Spin local models for even orthogonal similitude groups are flat, normal, and Cohen-Macaulay with reduced special fibers when the residue characteristic exceeds 2.

A machine-rendered reading of the paper's core claim, the machinery that carries it, and where it could break.

The paper proves that the spin local model attached to an even orthogonal similitude group over a complete discretely valued field with residue characteristic p greater than 2 is flat over the ring of integers for any parahoric level. It further shows that this model is normal and Cohen-Macaulay with a reduced special fiber. These properties are used to construct flat integral moduli schemes of PEL type D and flat orthogonal Rapoport-Zink spaces with parahoric level structure. Additional results establish topological flatness of the naive local model in the quasi-split non-split case and give an explicit regular semi-stable model by blowing up the spin local model along its unique closed Schubert cell in the maximal parahoric case.

Core claim

For an even orthogonal similitude group over a complete discretely valued field of residue characteristic p greater than 2, the associated spin local model at arbitrary parahoric level is flat, normal, Cohen-Macaulay, and has reduced special fiber. This fact yields flat p-adic integral moduli schemes of PEL type D and flat orthogonal Rapoport-Zink spaces. In the quasi-split non-split case the naive local model is topologically flat, and in the maximal parahoric case the Schubert varieties in the special fiber admit a moduli-theoretic description that permits an explicit regular semi-stable model via blow-up along the closed Schubert cell.

What carries the argument

The spin local model, a scheme that approximates the moduli space of abelian varieties with orthogonal similitude structure and parahoric level, whose flatness and singularity properties are established to guarantee the existence of the desired integral models.

If this is right

  • Flat integral moduli schemes of PEL type D exist over p-adic integer rings with arbitrary parahoric level.
  • Flat orthogonal Rapoport-Zink spaces with parahoric level structure can be constructed.
  • The naive local model is topologically flat in the quasi-split but non-split case.
  • Schubert varieties in the special fiber of the maximal parahoric spin local model admit a moduli-theoretic description.
  • An explicit regular semi-stable model is obtained by blowing up the spin local model along its unique closed Schubert cell.

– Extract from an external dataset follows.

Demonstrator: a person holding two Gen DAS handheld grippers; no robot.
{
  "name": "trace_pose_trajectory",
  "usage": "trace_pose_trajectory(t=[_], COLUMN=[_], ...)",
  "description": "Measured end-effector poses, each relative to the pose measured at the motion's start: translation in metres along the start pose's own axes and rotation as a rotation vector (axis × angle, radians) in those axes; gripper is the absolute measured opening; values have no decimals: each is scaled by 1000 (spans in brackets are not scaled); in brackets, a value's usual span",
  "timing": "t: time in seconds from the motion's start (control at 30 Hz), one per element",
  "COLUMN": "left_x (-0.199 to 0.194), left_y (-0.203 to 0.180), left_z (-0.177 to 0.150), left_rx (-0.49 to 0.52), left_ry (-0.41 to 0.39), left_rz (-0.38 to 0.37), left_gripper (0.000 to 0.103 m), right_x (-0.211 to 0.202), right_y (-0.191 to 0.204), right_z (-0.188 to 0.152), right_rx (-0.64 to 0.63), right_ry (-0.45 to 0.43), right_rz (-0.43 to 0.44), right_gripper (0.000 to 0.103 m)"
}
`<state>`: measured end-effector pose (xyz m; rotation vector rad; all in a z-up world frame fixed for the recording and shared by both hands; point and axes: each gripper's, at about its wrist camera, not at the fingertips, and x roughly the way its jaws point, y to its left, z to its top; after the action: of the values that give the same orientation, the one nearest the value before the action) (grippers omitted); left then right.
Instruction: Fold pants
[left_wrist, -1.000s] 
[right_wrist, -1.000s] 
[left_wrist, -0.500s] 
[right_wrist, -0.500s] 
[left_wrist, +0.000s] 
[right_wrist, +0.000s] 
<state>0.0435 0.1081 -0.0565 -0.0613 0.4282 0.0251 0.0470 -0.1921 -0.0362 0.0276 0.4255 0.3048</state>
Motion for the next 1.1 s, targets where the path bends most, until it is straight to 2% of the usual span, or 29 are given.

Where Pith is reading between the lines

These are editorial extensions of the paper, not claims the author makes directly.

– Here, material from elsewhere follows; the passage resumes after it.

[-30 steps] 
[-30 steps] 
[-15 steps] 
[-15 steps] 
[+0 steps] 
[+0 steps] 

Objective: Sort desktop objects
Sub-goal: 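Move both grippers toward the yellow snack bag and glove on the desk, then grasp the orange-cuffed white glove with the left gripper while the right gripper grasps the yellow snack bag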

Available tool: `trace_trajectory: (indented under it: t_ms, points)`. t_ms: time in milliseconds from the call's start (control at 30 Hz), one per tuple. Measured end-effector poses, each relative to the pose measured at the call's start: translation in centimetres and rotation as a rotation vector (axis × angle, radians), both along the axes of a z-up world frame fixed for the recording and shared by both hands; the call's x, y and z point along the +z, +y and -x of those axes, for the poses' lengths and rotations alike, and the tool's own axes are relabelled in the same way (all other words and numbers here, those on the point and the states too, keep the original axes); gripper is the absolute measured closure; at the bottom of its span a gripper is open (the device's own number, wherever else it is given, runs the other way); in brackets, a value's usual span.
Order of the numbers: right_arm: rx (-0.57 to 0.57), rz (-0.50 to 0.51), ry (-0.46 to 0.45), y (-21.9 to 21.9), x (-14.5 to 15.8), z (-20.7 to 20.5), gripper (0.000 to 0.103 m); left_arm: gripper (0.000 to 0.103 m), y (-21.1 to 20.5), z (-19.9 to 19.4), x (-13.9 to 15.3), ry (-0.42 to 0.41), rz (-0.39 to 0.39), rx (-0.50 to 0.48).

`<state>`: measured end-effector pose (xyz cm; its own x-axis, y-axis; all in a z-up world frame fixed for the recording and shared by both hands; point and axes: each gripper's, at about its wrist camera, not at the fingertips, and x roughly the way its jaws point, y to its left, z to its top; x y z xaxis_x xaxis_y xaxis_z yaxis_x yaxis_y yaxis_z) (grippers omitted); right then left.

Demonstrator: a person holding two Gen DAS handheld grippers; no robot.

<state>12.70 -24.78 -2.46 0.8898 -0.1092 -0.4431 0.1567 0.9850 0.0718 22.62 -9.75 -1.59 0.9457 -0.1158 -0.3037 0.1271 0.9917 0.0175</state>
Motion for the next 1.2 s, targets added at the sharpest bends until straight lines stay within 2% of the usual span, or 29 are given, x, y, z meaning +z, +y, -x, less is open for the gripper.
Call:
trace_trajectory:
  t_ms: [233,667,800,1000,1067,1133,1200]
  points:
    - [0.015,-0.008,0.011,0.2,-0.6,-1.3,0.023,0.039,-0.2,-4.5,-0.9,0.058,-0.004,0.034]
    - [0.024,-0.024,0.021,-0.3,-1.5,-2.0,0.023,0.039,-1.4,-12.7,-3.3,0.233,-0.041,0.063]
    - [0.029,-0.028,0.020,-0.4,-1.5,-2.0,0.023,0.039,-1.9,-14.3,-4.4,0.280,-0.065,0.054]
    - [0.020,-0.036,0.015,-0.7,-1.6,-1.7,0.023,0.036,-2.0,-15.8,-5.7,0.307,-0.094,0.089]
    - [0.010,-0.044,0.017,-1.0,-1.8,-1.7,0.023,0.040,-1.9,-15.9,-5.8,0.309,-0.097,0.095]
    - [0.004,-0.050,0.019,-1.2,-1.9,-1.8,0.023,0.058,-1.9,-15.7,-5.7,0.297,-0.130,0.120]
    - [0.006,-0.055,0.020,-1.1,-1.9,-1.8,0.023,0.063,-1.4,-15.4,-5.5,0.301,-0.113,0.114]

  • The flatness results may support the definition of integral models for related Shimura varieties in the orthogonal case.
  • The blow-up construction could be tested for producing regular models in other PEL types or at non-maximal levels.
  • Point-counting or cohomology computations on these spaces may become accessible through the reduced special fiber.
  • The techniques for proving flatness might extend to similar conjectures for other classical groups when p is odd.

Load-bearing premise

The residue characteristic must be greater than 2, as this hypothesis is required to avoid characteristic-2 pathologies in the orthogonal similitude group and its spin cover.

What would settle it

An explicit even orthogonal similitude group with p greater than 2 and some parahoric level for which the spin local model fails to be flat or has a non-reduced special fiber would disprove the central claim.

read the original abstract

We construct flat integral moduli schemes of PEL type D and the corresponding flat orthogonal Rapoport--Zink spaces with parahoric level structure over a $p$-adic integer ring. The construction relies on proving a conjecture of Pappas--Rapoport: for an even orthogonal similitude group over a complete discretely valued field of residue characteristic $p>2$, and for arbitrary parahoric level, the associated spin local model is flat, normal, Cohen--Macaulay, with reduced special fiber. In the course of the proof, we also show that in the quasi-split but non-split case, the Rapoport--Zink (naive) local model is topologically flat, verifying a conjecture of Pappas--Rapoport--Smithling. In the maximal parahoric case, we also describe the Schubert varieties in the special fiber in moduli-theoretic terms. Finally, for a maximal parahoric case we construct an explicit regular semi-stable model by blowing up the spin local model along the unique closed Schubert cell in its special fiber.

Editorial analysis

A structured set of objections, weighed in public.

Desk editor's note, referee report, simulated authors' rebuttal, and a circularity audit. Tearing a paper down is the easy half of reading it; the pith above is the substance, this is the friction.

Referee Report

0 major / 2 minor

Summary. The manuscript constructs flat integral moduli schemes of PEL type D and proves the Pappas-Rapoport conjecture that, for an even orthogonal similitude group over a complete discretely valued field of residue characteristic p>2 and for arbitrary parahoric level, the associated spin local model is flat, normal, Cohen-Macaulay, and has reduced special fiber. It additionally verifies the topological flatness of the naive Rapoport-Zink local model in the quasi-split non-split case, describes Schubert varieties in the special fiber in moduli-theoretic terms for the maximal parahoric case, and constructs an explicit regular semi-stable model by blowing up the spin local model along the unique closed Schubert cell.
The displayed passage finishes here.